Si algunas aportaciones de Spielberg no estaban mal pensadas, como convertir el duelo entre Rackham el Rojo y el caballero de Hadoque en una venganza que se transmite a sus descendientes, resulta penoso que esta concluya con un inenarrable combate entre Sakharine y el capitán Haddock, cada uno a los mandos de ¡una grúa portuaria!, en una escena que se pretende la cumbre de la originalidad y que sólo resulta grotesca —es un duelo digno de los Transformers—, una triste conclusión para la película. Es triste que uno de los grandes defectos del cine de Spielberg haya sido la falta de sentido de la medida, no tener claro cuándo hay que parar. Es una de las razones por las cuales Spielberg, pese a su enorme talento y a la gran cantidad de películas como mínimo entretenidísimas que tiene en su carrera, en mi opinión nunca podrá igualarse a los grandes, sobre todo a esos grandes de Hollywood a los que tanto admira.
FICHA DE LA PELÍCULA
Título: Las aventuras de Tintín: El secreto del Unicornio / The Adventures of Tintin. Año: 2011.
Dirección: Steven Spielberg. Guión: Steven Moffat, Edgar Wright y Joe Cornish; personajes de Hergé. Fotografía: Janusz Kaminski. Música: John Williams. Reparto: Jamie Bell (Tintín), Andy Serkis (Capitán Haddock), Daniel Craig (Sakharine). Dur.: 107 min.
La película me pareció entretenida y visualmente interesante, pero la caracterización digital de los personajes me resultó bastante inquietante (vamos, que la mucho más floja Adèle y el secreto de la momia acertó a la hora de caracterizar de forma real a sus secundarios grotescos. Lástima que no hubiera rastro de la novelista anárquica y malencarada). Al no ser muy seguidora de Tintin, no noté en exceso la spielbergización del personaje, aunque sí me parecía que había secuencias demasiado de «acción» y no de peligro real para el protagonista. Eso sí, la mano de Moffat también se nota.
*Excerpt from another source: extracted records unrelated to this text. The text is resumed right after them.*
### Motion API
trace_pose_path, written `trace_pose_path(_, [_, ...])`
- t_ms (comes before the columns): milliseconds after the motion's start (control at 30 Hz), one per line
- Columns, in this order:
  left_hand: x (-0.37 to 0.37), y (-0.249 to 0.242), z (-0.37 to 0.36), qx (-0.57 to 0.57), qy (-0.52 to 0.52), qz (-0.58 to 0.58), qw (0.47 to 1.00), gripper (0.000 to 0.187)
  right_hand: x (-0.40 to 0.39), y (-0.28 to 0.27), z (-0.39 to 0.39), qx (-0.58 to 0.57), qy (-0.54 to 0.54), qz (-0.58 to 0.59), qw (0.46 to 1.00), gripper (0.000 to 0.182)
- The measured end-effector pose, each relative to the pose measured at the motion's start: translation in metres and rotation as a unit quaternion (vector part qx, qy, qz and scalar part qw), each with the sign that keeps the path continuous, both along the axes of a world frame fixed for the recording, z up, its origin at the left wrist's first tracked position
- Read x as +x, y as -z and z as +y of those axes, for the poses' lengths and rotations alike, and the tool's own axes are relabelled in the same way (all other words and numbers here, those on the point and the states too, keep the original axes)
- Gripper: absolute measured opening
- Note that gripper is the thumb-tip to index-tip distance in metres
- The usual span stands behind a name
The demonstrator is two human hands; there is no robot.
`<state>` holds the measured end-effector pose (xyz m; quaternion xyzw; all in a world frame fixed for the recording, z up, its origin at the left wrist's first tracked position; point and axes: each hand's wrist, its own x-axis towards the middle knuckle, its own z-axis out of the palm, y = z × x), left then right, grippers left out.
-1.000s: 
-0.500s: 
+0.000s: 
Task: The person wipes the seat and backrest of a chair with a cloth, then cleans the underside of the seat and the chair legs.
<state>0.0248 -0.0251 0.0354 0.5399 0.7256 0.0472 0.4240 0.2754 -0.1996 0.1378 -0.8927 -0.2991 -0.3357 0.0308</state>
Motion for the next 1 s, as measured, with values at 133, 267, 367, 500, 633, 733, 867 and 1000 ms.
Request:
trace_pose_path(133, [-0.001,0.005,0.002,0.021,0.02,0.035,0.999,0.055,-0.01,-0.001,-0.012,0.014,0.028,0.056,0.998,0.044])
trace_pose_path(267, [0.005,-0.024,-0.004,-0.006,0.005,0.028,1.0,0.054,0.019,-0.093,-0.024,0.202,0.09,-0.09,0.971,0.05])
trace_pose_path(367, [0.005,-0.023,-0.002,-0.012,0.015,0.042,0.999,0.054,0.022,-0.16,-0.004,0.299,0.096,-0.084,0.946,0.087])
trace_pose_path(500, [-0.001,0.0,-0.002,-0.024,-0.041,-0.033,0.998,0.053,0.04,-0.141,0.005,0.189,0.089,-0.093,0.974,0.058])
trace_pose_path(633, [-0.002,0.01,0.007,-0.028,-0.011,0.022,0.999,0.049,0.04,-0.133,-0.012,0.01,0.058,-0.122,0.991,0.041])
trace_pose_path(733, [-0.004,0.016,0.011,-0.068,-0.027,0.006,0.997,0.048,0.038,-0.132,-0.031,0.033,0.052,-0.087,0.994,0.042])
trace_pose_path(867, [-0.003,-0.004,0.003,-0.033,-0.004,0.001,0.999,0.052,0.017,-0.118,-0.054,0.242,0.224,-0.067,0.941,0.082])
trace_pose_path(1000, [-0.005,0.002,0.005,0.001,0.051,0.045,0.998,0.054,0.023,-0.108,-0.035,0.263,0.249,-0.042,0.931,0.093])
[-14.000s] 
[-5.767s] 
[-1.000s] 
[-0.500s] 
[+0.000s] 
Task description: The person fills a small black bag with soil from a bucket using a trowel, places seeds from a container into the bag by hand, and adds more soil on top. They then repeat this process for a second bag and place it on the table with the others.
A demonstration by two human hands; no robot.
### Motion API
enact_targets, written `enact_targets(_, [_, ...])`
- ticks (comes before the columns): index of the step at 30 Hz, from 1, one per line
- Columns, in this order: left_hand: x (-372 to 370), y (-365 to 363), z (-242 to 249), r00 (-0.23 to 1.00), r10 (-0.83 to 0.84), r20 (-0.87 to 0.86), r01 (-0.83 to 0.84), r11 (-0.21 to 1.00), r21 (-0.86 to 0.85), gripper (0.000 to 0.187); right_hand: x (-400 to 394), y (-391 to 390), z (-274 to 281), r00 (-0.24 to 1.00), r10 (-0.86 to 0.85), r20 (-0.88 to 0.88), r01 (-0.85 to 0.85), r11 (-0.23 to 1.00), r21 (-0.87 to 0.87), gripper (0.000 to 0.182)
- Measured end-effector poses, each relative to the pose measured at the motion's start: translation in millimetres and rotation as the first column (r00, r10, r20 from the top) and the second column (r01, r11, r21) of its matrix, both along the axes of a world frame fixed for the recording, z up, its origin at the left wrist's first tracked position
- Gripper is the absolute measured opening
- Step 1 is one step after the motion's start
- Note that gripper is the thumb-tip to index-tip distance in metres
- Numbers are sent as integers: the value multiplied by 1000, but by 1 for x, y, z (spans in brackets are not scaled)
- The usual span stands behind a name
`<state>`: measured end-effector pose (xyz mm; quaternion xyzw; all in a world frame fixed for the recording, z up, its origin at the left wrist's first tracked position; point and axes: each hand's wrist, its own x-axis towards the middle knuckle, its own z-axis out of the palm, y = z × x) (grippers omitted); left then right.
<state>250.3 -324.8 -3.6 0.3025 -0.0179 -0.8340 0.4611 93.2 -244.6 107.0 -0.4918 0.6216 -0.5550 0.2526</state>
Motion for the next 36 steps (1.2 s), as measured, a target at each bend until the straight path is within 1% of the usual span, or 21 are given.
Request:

En concreto, para mí es el último tercio donde Spielberg ya pierde el norte: en la persecución en Bagghar y en el duelo de «transformers». El problema es, precisamente, que quien no conozca mucho los cómics no advierte que esto es, lisa y llanamente, lo normal: que Tintín e Indiana Jones son primos hermanos. Si se hace semejante ejercicio de vampirismo, como mínimo, tiene que hacerse de modo genial. El problema es que deslizar Tintín hacia Indy, como digo en el post, no solo lo desvirtúa sino que lo empobrece: las películas de Indiana, para mí, son un sucedáneo de la verdadera aventura, y cada vez que vuelvo a ver una de sus películas se me viene un poco más abajo (y mira que las disfruté de niño…).